Tuesday, June 2, 2009

Food: Lychees

The day we arrive at my mom's oldest sister's (my Masi) home in Chandigarh, it makes us both cry a little, both for my mother and also for the fact that is the first time we are meeting since I was two years old.

Her grand daughter is anxious to show us something, but she doesn't say what. She leads us up a stairwell out onto the roof of their house to see the top of a lychee tree in full bloom with the fruit. The lychees, her mother tells us, only grow for about fifteen days. So we have come to Chandigarh at the perfect time. The four of us stretch over the edge of the roof, pulling the branches full of the best fruit toward us so we can pluck the lychees. At one point, my neice runs down and out to the base of the tree. We poke the canopy with a stick so that lychees fall down to her.
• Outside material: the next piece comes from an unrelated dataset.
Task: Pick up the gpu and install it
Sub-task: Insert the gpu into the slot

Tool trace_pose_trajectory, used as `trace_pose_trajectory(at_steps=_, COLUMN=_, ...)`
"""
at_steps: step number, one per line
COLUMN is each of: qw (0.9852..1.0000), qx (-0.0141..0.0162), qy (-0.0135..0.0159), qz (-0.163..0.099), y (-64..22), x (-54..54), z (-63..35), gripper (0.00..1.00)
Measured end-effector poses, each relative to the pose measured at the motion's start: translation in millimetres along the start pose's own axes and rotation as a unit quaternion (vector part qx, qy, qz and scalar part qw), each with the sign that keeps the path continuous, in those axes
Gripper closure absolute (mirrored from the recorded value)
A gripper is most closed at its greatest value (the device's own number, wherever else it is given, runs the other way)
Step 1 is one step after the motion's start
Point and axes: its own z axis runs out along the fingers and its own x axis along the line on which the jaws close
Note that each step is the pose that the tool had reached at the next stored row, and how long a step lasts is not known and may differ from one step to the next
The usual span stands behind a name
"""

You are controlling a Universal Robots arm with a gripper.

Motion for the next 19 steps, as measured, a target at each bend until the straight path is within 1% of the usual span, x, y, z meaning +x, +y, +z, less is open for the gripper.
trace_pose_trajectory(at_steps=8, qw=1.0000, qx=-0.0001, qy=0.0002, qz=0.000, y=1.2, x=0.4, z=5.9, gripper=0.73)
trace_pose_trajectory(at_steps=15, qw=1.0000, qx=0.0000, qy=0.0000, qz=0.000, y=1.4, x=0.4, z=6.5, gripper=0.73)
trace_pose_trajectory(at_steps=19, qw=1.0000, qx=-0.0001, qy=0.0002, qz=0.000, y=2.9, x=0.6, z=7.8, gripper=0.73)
Inside, we wash the lychees and begin eating them. They are larger than a large grape and smaller than an apricot. Their peel is dry, spikey and thin. It peels off easily. The fruit is milky white and the texture of a grape. To me, it tastes like something between a cantelope and a very sweet pink grapefruit. It's juicy and refreshing, and when you've eaten the whole of it, you find a dark hard seed that is like a large olive pit, but it's smooth and looks itself like a brown olive.

My Masi seems in only the first half hour of my visit that I've been able to discover something new and delightful at her home.